Before the court decides whether the de-facto relationship existed or met the definition set down in the Act, they will consider the following:
- The length of the relationship.
- How long you lived together and the details of how you lived together.
- If the relationship was a sexual one.
- If either party was financially dependent on the other and any financial support arrangements you’ve both agreed on are in place.
- What property was owned, and how you came to own it.
- How property owned was used.
- Whether there was a commitment to sharing a life.
- How children of the relationship were supported and cared for.
- How other people perceived the relationship.
If you cannot prove that you were in a de facto relationship, getting legal advice from a professional can help you explore other avenues to ensure you access what is legally yours. Sometimes, there are different laws for each state and territory, or rules may change over time.
Frequently Asked About De Facto Relationships
1. What Happens If My Former De Facto Partner And I Disagree on Matters to do With Our Children?

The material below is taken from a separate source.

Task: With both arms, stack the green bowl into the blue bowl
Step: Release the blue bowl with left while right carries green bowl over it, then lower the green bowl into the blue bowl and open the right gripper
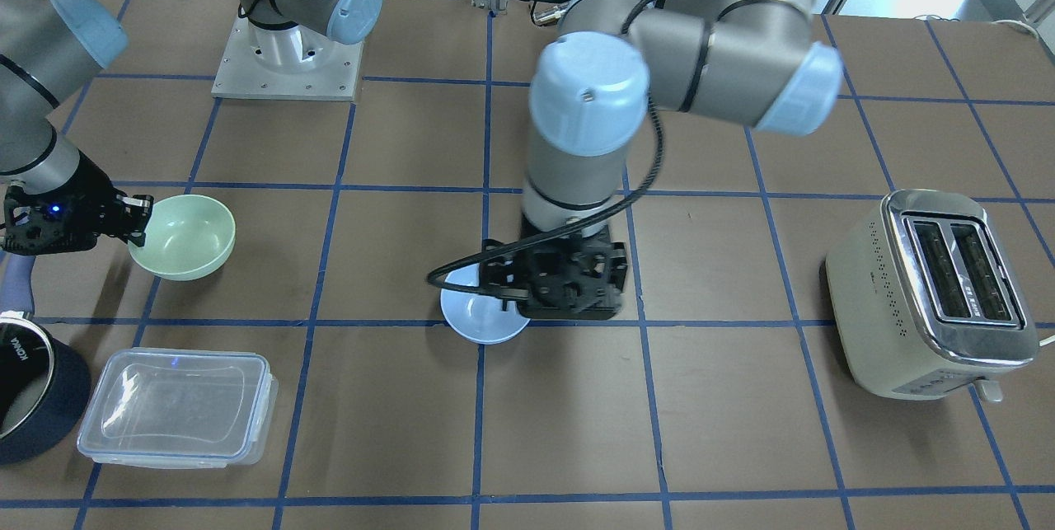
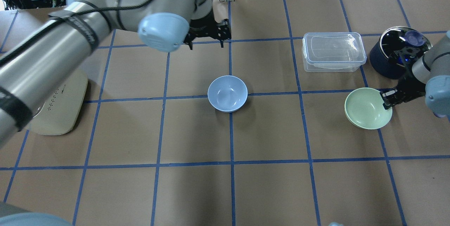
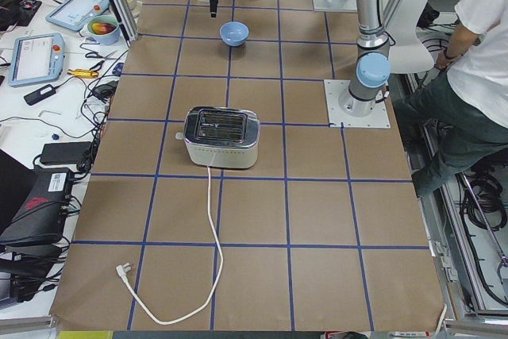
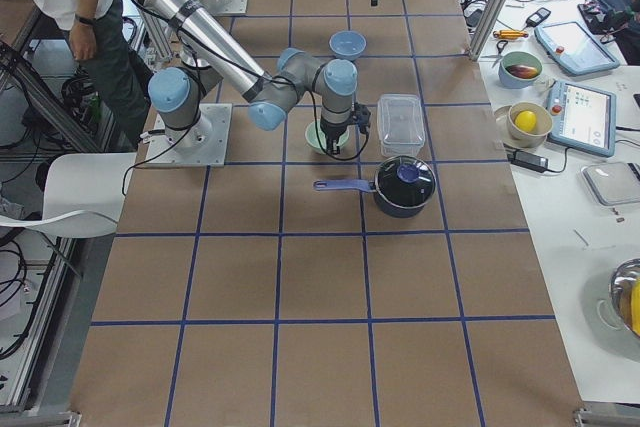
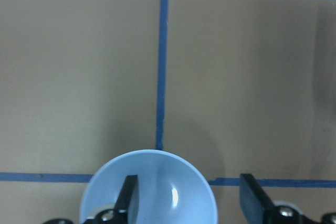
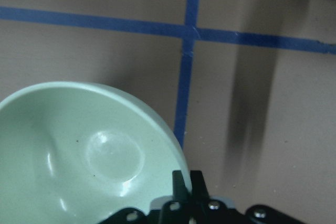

Answer: Disputes regarding children from parents who are de facto are dealt with by the family law courts precisely the same way as those relationships where the parents are legally married. So whether it is parenting arrangements, visiting or contact, your disputes can be decided by the courts.
2. What If My Former De Facto Partner Had a Financial Agreement?
Answer: Having a binding financial agreement drawn up by your solicitor can be very beneficial when dealing with maintenance and property issues or disputes if the de facto relationship breaks down. A binding financial agreement can take the stress out of sorting out the details around property division and arrangements with any children from the relationship. Where you don’t have a financial agreement and cannot reach an agreement together, you may need to go to court.
3. Is There a Time Limit for Applying for a Court Order If My De Facto and I Split Up?
Answer: Yes. If you separate from your partner and wish to apply for a court order regarding partner maintenance or property settlement, you must do so within two years of the breakup. In special circumstances, the family law court might permit more time to get the application in.